▶ _Work required_
Lines before the one containing "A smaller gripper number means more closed" are to be left out; that line and all after it, through the end of the material below, are to be written out exactly.
====
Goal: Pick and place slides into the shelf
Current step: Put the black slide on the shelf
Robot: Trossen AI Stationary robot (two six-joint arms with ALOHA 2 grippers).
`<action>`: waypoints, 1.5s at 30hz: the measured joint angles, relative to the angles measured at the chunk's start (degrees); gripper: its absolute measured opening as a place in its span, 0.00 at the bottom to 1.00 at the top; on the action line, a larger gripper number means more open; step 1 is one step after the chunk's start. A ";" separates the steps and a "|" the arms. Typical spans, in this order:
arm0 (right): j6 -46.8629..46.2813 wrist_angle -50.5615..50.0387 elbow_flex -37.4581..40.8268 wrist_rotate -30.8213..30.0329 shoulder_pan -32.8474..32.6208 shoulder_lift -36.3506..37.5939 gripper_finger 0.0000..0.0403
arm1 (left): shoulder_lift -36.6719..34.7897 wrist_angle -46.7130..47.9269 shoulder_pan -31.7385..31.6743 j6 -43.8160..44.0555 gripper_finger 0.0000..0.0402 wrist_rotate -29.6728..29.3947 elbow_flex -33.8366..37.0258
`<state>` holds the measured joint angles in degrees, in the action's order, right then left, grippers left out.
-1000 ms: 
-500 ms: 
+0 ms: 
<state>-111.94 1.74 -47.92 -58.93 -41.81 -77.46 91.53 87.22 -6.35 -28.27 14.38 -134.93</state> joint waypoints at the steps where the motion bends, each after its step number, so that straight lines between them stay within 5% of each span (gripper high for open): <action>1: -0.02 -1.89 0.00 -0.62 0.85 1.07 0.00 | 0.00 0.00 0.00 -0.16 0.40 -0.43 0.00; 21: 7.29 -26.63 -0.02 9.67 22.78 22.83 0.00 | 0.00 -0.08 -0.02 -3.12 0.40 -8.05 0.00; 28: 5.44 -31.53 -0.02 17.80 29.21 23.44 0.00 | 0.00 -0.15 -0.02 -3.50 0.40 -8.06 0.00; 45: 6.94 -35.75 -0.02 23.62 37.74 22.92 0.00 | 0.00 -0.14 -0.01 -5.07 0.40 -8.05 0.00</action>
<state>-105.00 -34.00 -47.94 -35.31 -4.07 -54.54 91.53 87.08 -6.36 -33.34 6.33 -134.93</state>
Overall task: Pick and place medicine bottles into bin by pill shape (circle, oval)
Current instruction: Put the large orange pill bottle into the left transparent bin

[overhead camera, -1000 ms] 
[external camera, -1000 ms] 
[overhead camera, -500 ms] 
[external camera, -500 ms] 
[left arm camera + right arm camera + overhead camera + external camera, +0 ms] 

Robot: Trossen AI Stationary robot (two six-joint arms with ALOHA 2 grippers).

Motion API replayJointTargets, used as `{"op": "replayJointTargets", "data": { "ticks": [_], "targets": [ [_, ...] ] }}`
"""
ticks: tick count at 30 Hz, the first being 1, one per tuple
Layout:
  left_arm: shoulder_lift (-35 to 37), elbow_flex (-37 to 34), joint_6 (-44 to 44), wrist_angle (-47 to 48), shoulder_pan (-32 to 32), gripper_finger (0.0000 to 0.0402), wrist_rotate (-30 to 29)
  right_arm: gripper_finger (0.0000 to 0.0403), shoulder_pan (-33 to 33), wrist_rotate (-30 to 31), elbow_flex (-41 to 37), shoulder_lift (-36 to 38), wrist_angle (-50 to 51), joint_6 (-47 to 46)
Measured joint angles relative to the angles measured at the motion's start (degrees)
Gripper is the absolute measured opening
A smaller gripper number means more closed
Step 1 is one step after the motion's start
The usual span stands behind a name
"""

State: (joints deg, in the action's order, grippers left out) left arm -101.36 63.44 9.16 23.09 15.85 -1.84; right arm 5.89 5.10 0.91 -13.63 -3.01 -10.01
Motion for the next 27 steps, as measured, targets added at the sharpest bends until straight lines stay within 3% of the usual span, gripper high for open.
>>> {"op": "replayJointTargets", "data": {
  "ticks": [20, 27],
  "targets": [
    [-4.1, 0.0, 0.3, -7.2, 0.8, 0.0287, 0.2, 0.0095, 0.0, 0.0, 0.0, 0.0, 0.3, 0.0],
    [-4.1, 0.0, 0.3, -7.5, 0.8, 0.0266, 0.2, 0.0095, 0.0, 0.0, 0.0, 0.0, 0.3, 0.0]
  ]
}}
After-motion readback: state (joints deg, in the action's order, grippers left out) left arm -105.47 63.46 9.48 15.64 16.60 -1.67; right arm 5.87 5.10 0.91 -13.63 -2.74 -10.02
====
▶ _Response to the task_
A smaller gripper number means more closed
Step 1 is one step after the motion's start
The usual span stands behind a name
"""

State: (joints deg, in the action's order, grippers left out) left arm -101.36 63.44 9.16 23.09 15.85 -1.84; right arm 5.89 5.10 0.91 -13.63 -3.01 -10.01
Motion for the next 27 steps, as measured, targets added at the sharpest bends until straight lines stay within 3% of the usual span, gripper high for open.
>>> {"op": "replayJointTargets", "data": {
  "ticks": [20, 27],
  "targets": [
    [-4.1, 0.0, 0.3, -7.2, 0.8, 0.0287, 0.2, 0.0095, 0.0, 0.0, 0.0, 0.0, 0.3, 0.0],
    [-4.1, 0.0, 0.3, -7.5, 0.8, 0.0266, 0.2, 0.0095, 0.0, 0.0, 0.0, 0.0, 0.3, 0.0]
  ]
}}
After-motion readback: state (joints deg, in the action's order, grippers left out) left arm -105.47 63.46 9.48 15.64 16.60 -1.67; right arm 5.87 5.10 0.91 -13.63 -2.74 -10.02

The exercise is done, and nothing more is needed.